Search code examples
pythonlistdictionaryhashable

Efficiently mapping unhashable objects to their index in a list


A Python list

f = [x0, x1, x2]

may be seen as an efficient representation of a mapping from [0, 1, ..., len(f) - 1] to the set of its elements. By "efficient" I mean that f[i] returns the element associated with i in O(1) time.

The inverse mapping may be defined as follows:

class Inverse:
    def __init__(self, f):
        self.f = f

    def __getitem__(self, x):
        return self.f.index(x)

This works, but Inverse(f)[x] takes O(n) time on average.

Alternatively, one may use a dict:

f_inv = {x: i for i, x in enumerate(f)}

This has O(1) average time complexity, but it requires the objects in the list to be hashable.

Is there a way to define an inverse mapping that provides equality-based lookups, in O(1) average time, with unhashable objects?

Edit: sample input and expected output:

>>> f = [x0, x1, x2]
>>> f_inv = Inverse(f)  # this is to be defined
>>> f_inv[x0]  # in O(1) time
0
>>> f_inv[x2]  # in O(1) time
2

Solution

  • You can create an associated dictionary mapping the object ID's back to the list index.

    The obvious disadvantage is that you will have to search the index for the identity object, not for on eobject that is merely equal.

    On the upside, by creating a custom MutableSequence class using collections.abc, you can, with minimal code, write a class that keeps your data both as a sequence and as the reverse dictionary.

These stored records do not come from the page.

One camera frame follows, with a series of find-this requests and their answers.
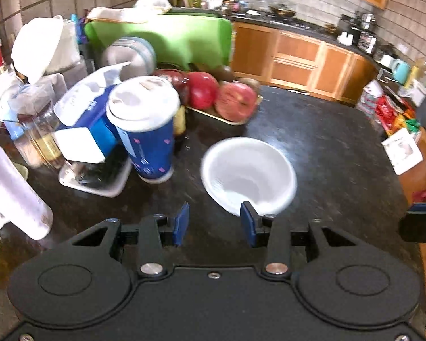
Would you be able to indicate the white cylindrical bottle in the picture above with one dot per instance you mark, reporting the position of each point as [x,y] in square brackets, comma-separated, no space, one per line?
[17,195]

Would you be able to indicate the yellowish fruit tray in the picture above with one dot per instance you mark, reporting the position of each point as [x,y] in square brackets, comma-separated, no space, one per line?
[213,116]

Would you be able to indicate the green snack packet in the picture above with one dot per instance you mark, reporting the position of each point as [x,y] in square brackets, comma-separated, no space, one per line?
[412,124]

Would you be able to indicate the blue paper cup white lid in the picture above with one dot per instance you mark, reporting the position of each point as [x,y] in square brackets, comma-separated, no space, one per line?
[149,149]

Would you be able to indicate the clear plastic bottle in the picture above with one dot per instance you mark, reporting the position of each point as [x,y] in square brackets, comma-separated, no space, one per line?
[422,81]

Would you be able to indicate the spice rack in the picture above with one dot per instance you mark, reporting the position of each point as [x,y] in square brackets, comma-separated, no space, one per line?
[226,0]

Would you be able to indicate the black gas stove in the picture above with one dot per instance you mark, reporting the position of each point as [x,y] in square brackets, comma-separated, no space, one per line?
[291,21]

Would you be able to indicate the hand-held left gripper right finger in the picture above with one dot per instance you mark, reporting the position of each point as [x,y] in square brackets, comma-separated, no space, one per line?
[247,224]

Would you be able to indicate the green cutting board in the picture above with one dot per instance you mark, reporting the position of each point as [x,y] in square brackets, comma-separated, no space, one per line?
[184,39]

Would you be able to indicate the wooden lower cabinets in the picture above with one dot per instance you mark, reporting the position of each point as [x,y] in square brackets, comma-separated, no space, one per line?
[298,64]

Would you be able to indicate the white plastic bag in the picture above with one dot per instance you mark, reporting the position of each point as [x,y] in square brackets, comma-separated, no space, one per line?
[39,46]

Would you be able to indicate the amber glass pot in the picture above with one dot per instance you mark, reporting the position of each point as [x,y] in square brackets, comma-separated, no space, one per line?
[331,30]

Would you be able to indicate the black kitchen appliance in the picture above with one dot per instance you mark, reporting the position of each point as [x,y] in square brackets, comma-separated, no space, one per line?
[351,25]

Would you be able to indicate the dark red apple left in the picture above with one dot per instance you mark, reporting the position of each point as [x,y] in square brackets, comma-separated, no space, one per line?
[179,120]

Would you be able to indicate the white ribbed plastic bowl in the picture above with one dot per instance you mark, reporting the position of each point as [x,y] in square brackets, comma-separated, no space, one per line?
[248,174]

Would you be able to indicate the clear jar of sticks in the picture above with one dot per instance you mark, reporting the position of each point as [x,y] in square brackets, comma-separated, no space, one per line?
[39,138]

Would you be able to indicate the cream white cloth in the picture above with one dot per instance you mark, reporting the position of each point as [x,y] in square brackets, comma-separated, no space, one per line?
[120,16]

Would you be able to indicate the dark wok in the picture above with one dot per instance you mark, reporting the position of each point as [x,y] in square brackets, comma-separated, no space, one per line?
[282,10]

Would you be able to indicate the streaked red apple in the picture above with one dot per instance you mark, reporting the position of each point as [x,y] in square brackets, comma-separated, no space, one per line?
[234,101]

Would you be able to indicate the white knife holder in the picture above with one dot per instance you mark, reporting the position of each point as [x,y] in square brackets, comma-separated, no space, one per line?
[345,39]

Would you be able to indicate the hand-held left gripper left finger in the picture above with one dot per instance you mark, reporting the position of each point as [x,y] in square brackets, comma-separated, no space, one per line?
[181,224]

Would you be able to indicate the dark red apple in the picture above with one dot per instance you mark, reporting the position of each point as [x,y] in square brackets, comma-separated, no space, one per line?
[179,120]
[202,90]

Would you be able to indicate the red snack packet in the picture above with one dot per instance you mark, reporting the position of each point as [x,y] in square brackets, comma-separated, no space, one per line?
[387,112]

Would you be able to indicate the white foam tray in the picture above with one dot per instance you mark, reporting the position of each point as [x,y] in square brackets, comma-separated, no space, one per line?
[92,186]

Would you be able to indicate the blue tissue pack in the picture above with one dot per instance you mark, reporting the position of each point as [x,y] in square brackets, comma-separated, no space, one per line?
[88,113]

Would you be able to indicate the brown kiwi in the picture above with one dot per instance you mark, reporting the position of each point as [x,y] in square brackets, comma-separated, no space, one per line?
[250,84]
[223,73]

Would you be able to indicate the silver toaster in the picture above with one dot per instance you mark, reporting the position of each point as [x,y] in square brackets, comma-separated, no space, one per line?
[366,42]

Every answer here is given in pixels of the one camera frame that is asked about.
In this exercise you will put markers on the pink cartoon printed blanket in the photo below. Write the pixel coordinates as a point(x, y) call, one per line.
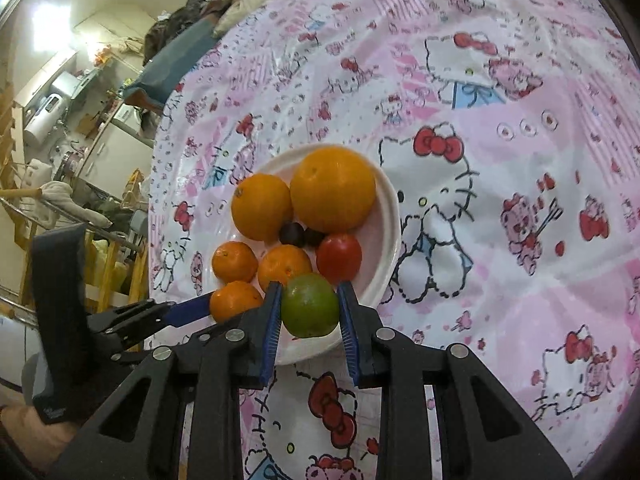
point(500, 260)

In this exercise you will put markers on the dark grape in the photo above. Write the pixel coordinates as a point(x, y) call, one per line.
point(313, 237)
point(291, 234)

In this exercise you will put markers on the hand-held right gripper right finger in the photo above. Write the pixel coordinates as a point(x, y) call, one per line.
point(350, 330)

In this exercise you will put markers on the large orange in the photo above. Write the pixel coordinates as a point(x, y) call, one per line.
point(332, 187)

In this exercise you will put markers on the person's left forearm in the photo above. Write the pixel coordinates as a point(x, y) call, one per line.
point(30, 430)

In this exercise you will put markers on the small tangerine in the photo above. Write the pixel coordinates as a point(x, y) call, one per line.
point(235, 261)
point(232, 302)

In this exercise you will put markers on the teal cloth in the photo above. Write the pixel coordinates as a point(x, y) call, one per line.
point(170, 65)

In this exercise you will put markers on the red cherry tomato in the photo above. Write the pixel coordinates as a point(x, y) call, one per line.
point(339, 257)

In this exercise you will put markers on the white water heater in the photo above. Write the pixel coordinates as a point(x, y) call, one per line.
point(42, 125)

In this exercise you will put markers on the white cupboard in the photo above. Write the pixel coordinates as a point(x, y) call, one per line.
point(115, 160)

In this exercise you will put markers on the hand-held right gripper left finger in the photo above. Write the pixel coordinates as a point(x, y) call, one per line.
point(270, 330)

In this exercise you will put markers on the green tangerine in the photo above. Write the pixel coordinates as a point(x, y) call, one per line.
point(310, 305)

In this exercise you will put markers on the white cloth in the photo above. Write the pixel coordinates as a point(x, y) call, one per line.
point(55, 190)

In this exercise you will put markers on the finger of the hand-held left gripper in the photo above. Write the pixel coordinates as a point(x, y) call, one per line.
point(187, 310)
point(130, 346)

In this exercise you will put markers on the yellow wooden rack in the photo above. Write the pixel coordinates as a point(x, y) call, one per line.
point(115, 265)

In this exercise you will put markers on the pink white oval plate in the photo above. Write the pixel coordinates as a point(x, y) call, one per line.
point(387, 230)

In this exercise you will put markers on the orange with stem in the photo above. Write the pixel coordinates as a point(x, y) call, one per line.
point(260, 205)

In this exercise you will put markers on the dark clothes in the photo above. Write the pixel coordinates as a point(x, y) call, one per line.
point(175, 22)

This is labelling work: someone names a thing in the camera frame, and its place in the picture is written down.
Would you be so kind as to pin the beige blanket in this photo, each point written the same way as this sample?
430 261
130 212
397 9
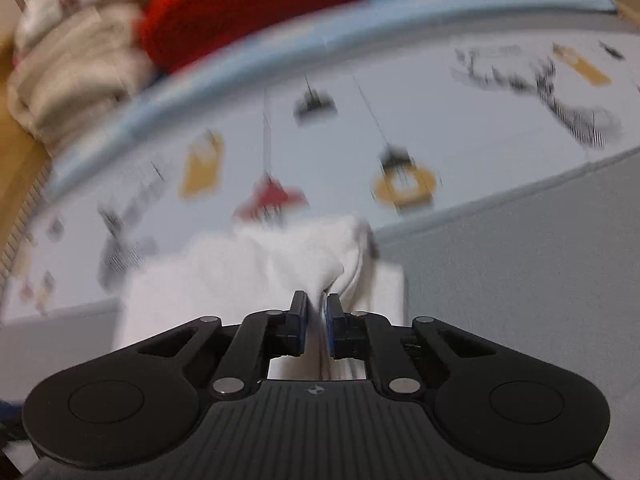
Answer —
75 75

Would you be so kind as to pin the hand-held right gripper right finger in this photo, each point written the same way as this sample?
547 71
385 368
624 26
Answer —
330 326

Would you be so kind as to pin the wooden bed frame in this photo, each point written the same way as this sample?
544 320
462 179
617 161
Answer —
15 180

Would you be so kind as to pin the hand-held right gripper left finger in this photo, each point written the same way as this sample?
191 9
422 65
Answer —
301 322

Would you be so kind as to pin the white pants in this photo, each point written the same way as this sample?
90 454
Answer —
225 280

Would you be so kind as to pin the grey mattress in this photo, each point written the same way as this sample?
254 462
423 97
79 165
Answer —
500 270

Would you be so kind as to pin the red blanket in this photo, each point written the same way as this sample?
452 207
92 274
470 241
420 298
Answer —
240 10

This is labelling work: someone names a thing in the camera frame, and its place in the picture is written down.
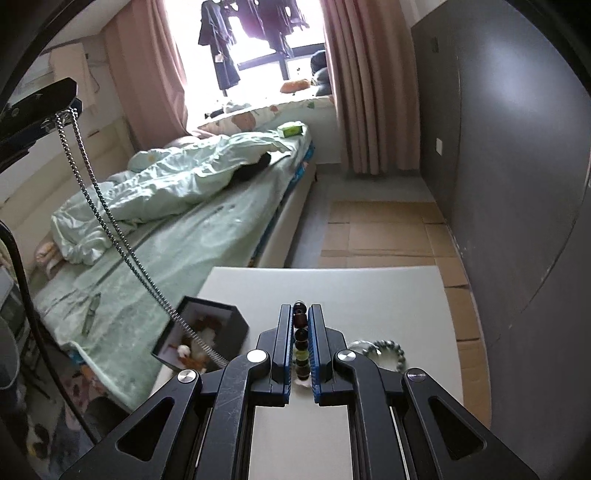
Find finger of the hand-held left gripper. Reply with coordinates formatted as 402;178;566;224
0;78;78;136
0;102;84;160

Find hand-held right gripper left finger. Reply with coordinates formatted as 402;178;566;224
60;303;296;480

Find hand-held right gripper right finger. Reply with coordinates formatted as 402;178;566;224
308;303;541;480

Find dark bead bracelet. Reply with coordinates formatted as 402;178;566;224
291;300;311;387

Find black jewelry box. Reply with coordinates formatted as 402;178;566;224
151;296;250;373

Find silver chain necklace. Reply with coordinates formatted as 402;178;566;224
54;107;230;371

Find brown and white jewelry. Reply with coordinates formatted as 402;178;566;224
167;311;221;370

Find clear bangle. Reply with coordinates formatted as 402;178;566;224
346;340;382;360

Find cream padded headboard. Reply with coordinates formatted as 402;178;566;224
0;113;137;278

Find pink curtain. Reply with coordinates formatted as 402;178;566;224
102;0;191;152
320;0;424;177

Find pink pillow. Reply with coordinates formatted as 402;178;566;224
35;237;63;278

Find bed with green sheet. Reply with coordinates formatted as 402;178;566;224
31;127;317;412

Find cardboard floor sheets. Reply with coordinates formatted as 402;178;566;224
318;200;493;428

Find light green quilt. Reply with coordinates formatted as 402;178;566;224
50;131;302;265

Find dark hanging garment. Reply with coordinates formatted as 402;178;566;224
198;0;242;92

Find black object on bed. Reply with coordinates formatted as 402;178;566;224
233;154;273;184

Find printed window seat cushion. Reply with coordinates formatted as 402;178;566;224
197;94;336;136

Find colourful printed cloth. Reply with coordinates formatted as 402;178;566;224
25;340;137;464

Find dark hanging clothes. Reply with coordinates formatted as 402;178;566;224
231;0;311;51

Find dark blue plush toy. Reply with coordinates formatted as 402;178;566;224
310;50;334;97

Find beige wall-mounted box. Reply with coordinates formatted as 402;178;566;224
49;43;92;115

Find grey-green bead bracelet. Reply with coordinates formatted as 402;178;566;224
368;339;408;373

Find white bed frame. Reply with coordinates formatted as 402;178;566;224
249;143;320;269

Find black cable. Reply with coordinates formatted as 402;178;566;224
0;220;95;446

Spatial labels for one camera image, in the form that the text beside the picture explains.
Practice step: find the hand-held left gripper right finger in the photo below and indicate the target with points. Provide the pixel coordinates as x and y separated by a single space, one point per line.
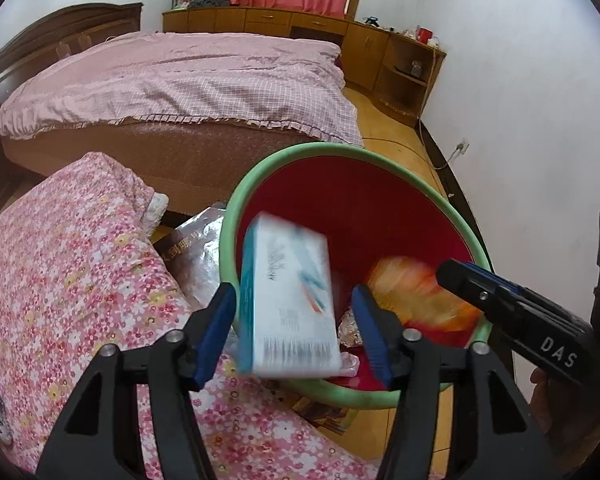
372 335

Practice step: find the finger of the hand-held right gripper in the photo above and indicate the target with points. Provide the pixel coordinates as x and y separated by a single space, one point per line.
465 282

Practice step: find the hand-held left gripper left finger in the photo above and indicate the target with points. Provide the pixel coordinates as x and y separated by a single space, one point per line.
212 335

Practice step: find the yellow snack packet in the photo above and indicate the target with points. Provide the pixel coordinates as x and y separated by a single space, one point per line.
415 290

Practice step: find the white and teal box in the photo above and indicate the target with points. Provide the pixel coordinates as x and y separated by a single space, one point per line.
285 300

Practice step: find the green-rimmed red bin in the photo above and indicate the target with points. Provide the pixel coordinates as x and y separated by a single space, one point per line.
360 210

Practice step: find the person's right hand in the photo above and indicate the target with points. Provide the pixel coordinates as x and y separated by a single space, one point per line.
555 400

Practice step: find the crumpled silver foil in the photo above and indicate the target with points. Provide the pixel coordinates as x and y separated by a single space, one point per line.
350 327

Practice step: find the silver foil bag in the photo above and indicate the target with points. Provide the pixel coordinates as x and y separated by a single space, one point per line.
200 255

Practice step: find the printed magazine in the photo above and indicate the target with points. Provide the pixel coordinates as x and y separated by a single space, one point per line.
325 412

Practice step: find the brown box with gold print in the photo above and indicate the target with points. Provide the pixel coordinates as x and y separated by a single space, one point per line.
172 246

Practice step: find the white crumpled foam piece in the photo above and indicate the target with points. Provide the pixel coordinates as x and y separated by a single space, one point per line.
159 210

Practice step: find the pink floral tablecloth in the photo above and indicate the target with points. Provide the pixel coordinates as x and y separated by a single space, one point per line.
80 285

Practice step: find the bed with pink cover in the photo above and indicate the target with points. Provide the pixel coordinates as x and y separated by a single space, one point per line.
180 170

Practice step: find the glass jar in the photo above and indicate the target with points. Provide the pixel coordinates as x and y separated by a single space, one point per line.
416 68

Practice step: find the red cup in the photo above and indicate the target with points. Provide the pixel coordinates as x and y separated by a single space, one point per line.
423 35

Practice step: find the long wooden cabinet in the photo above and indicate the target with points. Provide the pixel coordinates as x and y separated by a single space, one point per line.
370 50

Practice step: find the pink checked quilt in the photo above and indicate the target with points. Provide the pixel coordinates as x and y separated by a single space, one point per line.
180 80

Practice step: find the colourful clutter on cabinet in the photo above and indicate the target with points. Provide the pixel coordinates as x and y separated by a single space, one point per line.
186 0

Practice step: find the white wall socket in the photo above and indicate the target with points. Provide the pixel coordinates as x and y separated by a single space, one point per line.
462 146

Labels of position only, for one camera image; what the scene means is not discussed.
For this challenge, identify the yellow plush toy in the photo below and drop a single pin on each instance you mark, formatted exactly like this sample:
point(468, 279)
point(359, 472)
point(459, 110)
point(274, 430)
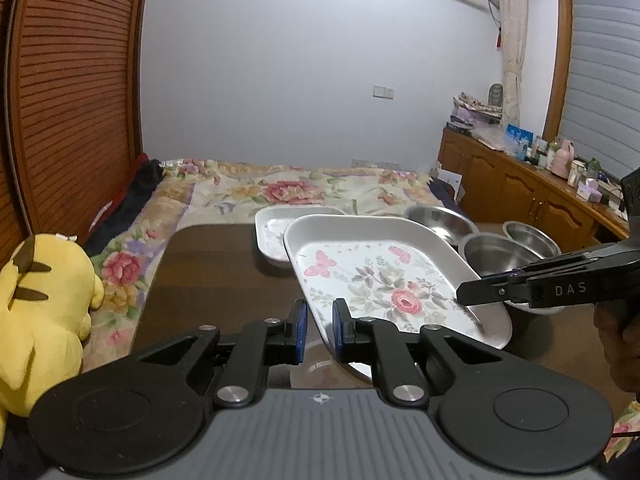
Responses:
point(40, 320)

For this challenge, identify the purple tissue box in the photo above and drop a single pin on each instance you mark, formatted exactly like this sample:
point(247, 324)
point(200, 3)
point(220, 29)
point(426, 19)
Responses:
point(591, 191)

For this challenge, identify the pile of papers and cloth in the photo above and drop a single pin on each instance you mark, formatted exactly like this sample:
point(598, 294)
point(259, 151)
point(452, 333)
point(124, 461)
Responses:
point(472, 107)

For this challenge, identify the small grey fan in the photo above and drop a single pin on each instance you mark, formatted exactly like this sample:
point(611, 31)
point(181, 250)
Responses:
point(495, 94)

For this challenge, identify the cream curtain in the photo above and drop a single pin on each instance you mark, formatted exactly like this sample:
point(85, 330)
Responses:
point(514, 35)

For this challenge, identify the green capped bottle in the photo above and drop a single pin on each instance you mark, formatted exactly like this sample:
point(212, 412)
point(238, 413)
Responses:
point(593, 169)

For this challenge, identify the floral print metal plate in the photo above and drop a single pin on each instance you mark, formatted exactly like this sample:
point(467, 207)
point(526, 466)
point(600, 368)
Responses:
point(385, 280)

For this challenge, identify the red hanging tassel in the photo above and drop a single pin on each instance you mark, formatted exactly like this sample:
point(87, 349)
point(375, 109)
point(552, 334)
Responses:
point(498, 40)

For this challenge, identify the pink thermos jug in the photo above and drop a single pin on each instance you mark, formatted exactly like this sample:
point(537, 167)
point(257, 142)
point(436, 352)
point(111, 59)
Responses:
point(562, 160)

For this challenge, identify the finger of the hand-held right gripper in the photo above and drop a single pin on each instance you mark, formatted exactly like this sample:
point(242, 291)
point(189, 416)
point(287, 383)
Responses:
point(570, 260)
point(487, 291)

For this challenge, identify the white jar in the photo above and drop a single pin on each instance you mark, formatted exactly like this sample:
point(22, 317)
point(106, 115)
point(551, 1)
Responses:
point(576, 172)

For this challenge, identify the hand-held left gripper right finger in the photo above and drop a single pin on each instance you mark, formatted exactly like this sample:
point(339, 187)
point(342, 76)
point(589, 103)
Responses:
point(342, 331)

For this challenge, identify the wall socket strip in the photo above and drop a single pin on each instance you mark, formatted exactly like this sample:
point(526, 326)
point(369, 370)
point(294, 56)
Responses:
point(377, 163)

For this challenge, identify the wooden cabinet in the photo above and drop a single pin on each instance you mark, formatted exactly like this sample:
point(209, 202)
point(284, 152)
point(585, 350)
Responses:
point(500, 185)

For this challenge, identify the navy bed sheet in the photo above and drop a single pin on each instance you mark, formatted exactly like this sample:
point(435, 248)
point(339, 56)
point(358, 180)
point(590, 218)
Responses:
point(442, 192)

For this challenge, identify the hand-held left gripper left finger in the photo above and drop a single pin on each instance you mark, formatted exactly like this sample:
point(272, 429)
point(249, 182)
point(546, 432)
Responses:
point(300, 331)

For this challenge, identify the white wall switch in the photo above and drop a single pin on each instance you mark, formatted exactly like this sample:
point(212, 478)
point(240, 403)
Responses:
point(383, 91)

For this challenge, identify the black and red cloth bag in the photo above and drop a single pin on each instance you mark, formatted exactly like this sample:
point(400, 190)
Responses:
point(127, 195)

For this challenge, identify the stainless steel bowl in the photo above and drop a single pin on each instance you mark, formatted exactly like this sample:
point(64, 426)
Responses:
point(532, 237)
point(492, 255)
point(435, 220)

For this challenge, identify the blue printed box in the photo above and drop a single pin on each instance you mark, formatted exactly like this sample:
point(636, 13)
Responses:
point(518, 136)

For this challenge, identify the grey window blind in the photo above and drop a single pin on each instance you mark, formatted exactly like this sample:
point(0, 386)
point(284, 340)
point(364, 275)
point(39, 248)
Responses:
point(605, 70)

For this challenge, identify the clear plastic bag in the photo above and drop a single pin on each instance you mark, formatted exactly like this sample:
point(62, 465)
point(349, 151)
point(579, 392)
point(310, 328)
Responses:
point(492, 139)

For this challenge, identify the wooden louvred wardrobe door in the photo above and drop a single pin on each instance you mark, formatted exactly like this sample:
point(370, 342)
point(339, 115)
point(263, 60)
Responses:
point(70, 100)

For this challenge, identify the white envelopes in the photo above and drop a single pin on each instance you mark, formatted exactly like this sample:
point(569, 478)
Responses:
point(450, 180)

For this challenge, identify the dark flat box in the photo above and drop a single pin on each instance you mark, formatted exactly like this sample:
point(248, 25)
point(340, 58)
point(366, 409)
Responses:
point(457, 126)

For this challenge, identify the white metal plate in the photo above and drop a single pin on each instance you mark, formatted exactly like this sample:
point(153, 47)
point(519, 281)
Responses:
point(272, 232)

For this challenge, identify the person's right hand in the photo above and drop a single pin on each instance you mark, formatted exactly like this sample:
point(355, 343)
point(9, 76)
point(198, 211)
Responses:
point(619, 345)

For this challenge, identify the floral blanket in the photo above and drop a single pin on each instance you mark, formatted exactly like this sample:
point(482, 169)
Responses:
point(235, 190)

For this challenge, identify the wooden window frame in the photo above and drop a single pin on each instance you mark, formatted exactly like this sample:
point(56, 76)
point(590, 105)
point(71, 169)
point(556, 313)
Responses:
point(559, 50)

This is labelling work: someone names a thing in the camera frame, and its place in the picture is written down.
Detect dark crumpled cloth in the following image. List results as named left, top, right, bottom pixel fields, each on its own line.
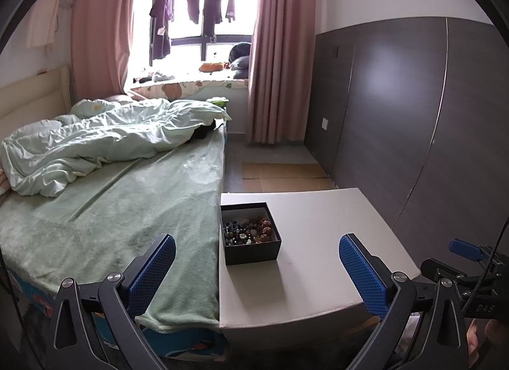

    from collections.abc import MutableSequence
    from threading import RLock
    
    
    class MD(dict):
        # No need for a full MutableMapping subclass, as the use is limited
        def __getitem__(self, key):
            return super().__getitem__(id(key))
    
    
    class Reversible(MutableSequence):
        def __init__(self, args):
            self.seq = list()
            self.reverse = MD()
            self.lock = RLock()
            for element in args:
                self.append(element)
    
        def __getitem__(self, index):
            return self.seq[index]
    
        def __setitem__(self, index, value):
            with self.lock:
                del self.reverse[id(self.seq[index])]
                self.seq[index] = value
                self.reverse[id(value)] = index
    
        def __delitem__(self, index):
            if index < 0:
                index += len(self)
            with self.lock:
                # Increase all mapped indexes
                for obj in self.seq[index:]:
                    self.reverse[obj] -= 1
                del self.reverse[id(self.seq[index])]
                del self.seq[index]
    
        def __len__(self):
            return len(self.seq)
    
        def insert(self, index, value):
            if index < 0:
                index += len(self)
            with self.lock:
                # Increase all mapped indexes
                for obj in self.seq[index:]:
                    self.reverse[obj] += 1
                self.seq.insert(index, value)
                self.reverse[id(value)] = index
    

    And voilá: just use this object in place of your list, and the public attribute "reverse" to get the index of identity objects. Perceive you can augment the "intelligence" of the "MD" class by trying to use different strategies, like to use the objects themselves, if they are hashable, and only resort to id, or other custom key based on other object attributes, when needed. That way you could mitigate the need for the search to be for the same object.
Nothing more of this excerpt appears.